PatchSiren

PatchSiren cyber security CVE debrief

CVE-2026-10725 CRUX CVE debrief

CVE-2026-10725 is a HIGH severity vulnerability in Protocol::HTTP2, a Perl module for HTTP/2 protocol implementation. The vulnerability allows for an HTTP/2 'bomb' attack, which can cause a small HTTP/2 request to expand into large server memory. This is due to the lack of a header-list size limit in the inbound HPACK path, and the unbounded appending of CONTINUATION frames to the per-stream buffer. The vulnerability has a CVSS score of 7.5 and is considered HIGH severity.

Vendor
CRUX
Product
Protocol::HTTP2
CVSS
HIGH 7.5
CISA KEV
Not listed in stored evidence
Original CVE published
2026-06-06
Original CVE updated
2026-06-10
Advisory published
2026-06-06
Advisory updated
2026-06-10

Who should care

Users of Protocol::HTTP2 versions before 1.13 for Perl should apply the patch to prevent potential HTTP/2 'bomb' attacks.

Technical summary

Protocol::HTTP2 versions before 1.13 for Perl is vulnerable to a HTTP/2 Bomb.
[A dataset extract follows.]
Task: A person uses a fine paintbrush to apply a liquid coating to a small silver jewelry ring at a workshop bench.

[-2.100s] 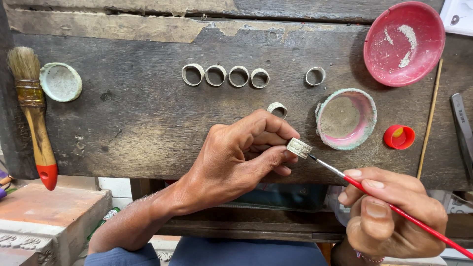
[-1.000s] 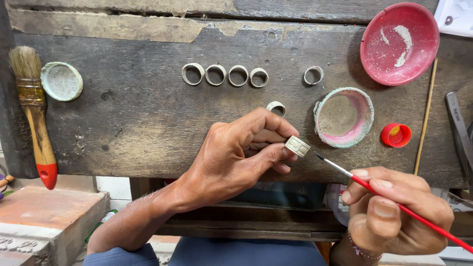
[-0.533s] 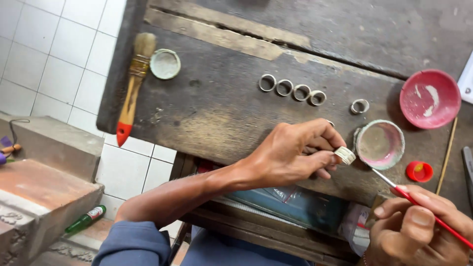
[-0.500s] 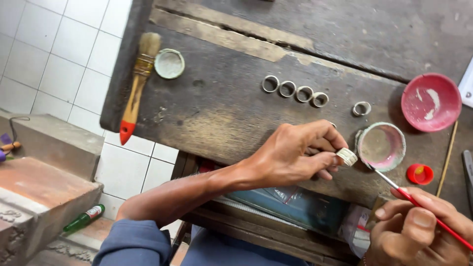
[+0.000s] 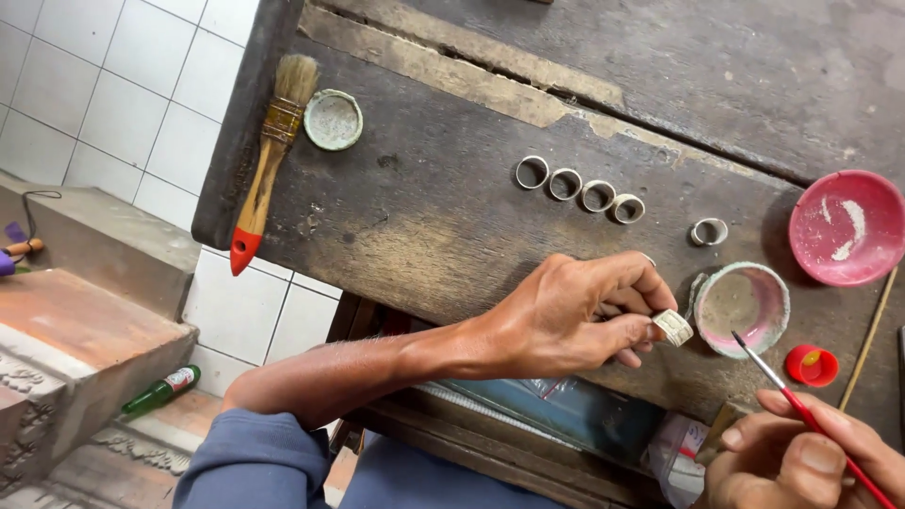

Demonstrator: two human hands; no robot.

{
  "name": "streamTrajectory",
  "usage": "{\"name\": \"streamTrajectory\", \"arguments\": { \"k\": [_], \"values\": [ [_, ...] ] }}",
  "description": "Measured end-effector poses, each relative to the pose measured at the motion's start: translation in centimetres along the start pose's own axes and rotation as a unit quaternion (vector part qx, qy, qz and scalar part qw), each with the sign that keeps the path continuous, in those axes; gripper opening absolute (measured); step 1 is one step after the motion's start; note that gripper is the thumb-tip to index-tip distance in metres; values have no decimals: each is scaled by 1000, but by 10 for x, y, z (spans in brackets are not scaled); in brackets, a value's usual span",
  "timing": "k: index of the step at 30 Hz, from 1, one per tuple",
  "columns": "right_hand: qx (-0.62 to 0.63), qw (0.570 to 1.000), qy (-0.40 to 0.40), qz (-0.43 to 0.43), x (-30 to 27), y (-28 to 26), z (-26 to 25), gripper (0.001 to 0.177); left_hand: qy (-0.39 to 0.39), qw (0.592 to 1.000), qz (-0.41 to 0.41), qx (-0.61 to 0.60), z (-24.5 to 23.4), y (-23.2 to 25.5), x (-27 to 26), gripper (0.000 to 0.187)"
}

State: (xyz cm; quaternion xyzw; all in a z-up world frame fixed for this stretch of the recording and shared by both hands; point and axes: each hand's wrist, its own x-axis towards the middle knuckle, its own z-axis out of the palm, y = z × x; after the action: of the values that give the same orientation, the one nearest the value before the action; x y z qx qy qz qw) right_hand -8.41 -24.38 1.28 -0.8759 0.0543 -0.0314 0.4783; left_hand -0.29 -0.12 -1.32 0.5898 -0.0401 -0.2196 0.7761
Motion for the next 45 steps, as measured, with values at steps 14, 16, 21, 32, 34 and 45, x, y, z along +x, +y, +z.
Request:
{"name": "streamTrajectory", "arguments": {
  "k": [14, 16, 21, 32, 34, 45],
  "values": [
    [142, 981, 103, 85, -3, -4, 15, 35, 14, 1000, 2, -15, -2, 9, -2, 15],
    [85, 993, 81, 25, 4, -2, 31, 41, 13, 999, -24, -31, -2, 10, 0, 16],
    [22, 964, 243, -103, 14, -5, 63, 10, 9, 996, -38, -77, -5, 16, 2, 12],
    [111, 952, 253, -129, 14, 9, 61, 13, -5, 993, -43, -106, -6, 15, 2, 15],
    [113, 951, 247, -146, 13, 11, 60, 15, -2, 993, -47, -109, -5, 16, 1, 15],
    [122, 952, 244, -135, 12, 10, 60, 17, 46, 977, -20, -209, 10, 9, 1, 28]
  ]
}}
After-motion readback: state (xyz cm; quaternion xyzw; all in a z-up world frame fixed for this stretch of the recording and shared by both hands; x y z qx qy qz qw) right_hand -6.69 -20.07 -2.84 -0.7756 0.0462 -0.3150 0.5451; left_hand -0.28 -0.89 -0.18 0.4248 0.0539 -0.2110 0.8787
The inbound HPACK path has no header-list size limit, allowing a small HTTP/2 request to expand into large server memory. The headers_decode method materialises a full key+value copy per indexed reference with no running size check, and the stream_header_block_add method appends every CONTINUATION frame to the per-stream buffer unbounded. MAX_HEADER_LIST_SIZE (default 65536) is advertised in SETTINGS but never consulted on decode.

Defensive priority

HIGH

Recommended defensive actions

  • Upgrade to Protocol::HTTP2 version 1.13 or later.
  • Apply the patch: https://github.com/vlet/p5-Protocol-HTTP2/commit/822bf22224adbd662e8d0b865eeacb2b294d16cd.patch
  • Apply the patch: https://security.metacpan.org/patches/P/Protocol-HTTP2/1.12/CVE-2026-10725-r2.patch

Evidence notes

The vulnerability was reported by [redacted] and patched by the vendor.

Official resources

CVE-2026-10725 was published on 2026-06-06T10:16:25.790Z and modified on 2026-06-10T14:56:34.787Z.